The Britain-based Syrian Observatory for Human Rights and the Local Coordination Committees activist group said Tuesday at least three people were killed in an explosion in the Syrian coastal city of Banias, home to one of the country's two oil refineries.

The Observatory said the explosion destroyed a building but the nature of the blast was still not clear.

Both groups also reported government troops shooting in the eastern city of Deir el-Zour near the border with Iraq that left at least three people dead. They added that the central town of Rastan was again under intense shelling by government troops.

Also today, Khalaf al-Azzawi, the chairman of Syria's Higher Committee of the Elections, said voter turnout in last week's parliamentary elections was was 51.26 per cent.

The elections were the first under a new constitution, adopted three months ago, that allows political parties to compete with Assad's ruling Baath party. The new constitution also limits the president to two seven-year terms.

The government has praised the vote as a milestone in promised political reforms, but the opposition boycotted the polls and said they were orchestrated by the regime to strengthen Assad's grip on power.

Al-Azzawi did not give a breakdown or say how many of the 250-member legislature's seats were won by the 10 parties of the National Progressive Front, an alliance dominated by the ruling Baath party.
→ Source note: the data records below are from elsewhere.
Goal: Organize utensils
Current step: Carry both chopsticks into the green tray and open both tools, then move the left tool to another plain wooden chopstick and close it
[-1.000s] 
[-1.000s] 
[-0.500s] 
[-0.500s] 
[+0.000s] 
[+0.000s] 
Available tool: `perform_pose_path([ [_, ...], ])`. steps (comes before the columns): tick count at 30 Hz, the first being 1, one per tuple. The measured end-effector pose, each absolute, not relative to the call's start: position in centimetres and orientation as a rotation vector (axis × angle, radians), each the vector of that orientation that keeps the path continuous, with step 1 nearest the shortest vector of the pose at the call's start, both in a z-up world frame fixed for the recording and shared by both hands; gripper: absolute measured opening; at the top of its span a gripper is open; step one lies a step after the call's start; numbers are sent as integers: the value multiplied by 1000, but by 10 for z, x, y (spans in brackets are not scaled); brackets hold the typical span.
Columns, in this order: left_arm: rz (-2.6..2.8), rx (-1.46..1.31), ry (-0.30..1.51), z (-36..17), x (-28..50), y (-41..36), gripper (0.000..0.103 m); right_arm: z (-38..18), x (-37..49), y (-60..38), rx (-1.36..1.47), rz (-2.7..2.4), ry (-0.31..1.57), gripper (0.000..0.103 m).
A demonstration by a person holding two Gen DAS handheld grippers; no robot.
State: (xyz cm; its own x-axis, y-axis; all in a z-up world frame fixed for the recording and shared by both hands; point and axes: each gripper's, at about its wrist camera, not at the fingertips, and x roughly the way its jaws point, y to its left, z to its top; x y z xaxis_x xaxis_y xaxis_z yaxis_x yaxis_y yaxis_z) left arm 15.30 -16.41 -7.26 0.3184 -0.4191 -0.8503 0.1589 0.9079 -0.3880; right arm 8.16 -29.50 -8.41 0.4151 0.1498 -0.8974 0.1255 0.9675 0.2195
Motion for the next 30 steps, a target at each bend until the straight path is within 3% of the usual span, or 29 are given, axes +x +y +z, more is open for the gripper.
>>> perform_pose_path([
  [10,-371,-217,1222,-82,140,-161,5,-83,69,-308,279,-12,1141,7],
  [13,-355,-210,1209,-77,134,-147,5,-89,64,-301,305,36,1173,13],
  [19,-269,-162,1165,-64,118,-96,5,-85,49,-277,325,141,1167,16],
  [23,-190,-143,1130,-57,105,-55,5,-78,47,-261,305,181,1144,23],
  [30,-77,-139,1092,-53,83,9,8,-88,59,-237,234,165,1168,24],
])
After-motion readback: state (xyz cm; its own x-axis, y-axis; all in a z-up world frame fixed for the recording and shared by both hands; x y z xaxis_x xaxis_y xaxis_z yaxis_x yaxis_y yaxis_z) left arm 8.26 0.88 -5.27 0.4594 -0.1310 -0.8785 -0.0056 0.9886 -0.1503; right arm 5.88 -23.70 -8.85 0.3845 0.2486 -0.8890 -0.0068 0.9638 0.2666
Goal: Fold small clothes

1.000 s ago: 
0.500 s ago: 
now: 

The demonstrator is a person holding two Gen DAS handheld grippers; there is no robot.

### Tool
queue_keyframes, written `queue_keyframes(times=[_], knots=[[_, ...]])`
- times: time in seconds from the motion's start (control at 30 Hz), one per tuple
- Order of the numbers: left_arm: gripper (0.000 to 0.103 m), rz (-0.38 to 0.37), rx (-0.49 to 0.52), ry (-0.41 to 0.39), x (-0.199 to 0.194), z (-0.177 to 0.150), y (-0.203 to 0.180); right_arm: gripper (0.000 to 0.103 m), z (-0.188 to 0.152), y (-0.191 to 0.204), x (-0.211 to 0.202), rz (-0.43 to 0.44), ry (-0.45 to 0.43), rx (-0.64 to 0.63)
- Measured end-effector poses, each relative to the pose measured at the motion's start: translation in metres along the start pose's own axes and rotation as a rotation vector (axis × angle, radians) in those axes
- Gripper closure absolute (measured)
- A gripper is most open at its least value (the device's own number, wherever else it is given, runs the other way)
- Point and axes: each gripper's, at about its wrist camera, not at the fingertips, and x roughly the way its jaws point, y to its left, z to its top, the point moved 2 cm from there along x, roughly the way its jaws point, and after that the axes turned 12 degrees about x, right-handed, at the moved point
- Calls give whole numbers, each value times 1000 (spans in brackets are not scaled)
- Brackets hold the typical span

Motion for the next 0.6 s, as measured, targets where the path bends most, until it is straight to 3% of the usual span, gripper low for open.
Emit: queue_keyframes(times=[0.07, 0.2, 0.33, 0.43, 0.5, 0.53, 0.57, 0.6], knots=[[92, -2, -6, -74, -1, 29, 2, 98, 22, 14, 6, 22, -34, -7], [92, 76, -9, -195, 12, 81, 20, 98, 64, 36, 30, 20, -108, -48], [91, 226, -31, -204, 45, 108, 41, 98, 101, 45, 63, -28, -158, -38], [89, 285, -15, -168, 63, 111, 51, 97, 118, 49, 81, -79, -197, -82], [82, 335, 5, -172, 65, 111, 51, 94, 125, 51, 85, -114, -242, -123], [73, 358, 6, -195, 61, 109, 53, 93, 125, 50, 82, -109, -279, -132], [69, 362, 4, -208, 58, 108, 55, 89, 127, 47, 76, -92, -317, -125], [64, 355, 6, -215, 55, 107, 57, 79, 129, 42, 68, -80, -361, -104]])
Among the winners were Qadri Jamil and Omar Ossi, two politicians who describe themselves as opposition figures. Thirty women also won seats, a similar figure to that of the outgoing parliament.

Across the border in Lebanon, Lebanese troops deployed Tuesday in tense areas of the northern city of Tripoli after three days of sectarian clashes killed at least six people in a spillover of the conflict in Syria.

Lebanon and Syria share a complex web of political and sectarian ties and rivalries, which are easily enflamed. Tripoli — Lebanon's second largest city — has seen bouts of sectarian violence in the past, but the fighting has become more frequent as the conflict in Syria worsens.

The city's fighting camps break down along sectarian and political lines. On one side are Sunni Muslims who support the rebels trying to oust Assad. On the other are members of the tiny Alawite sect, followers of an offshoot of Shiite Islam who are Assad's most loyal supporters.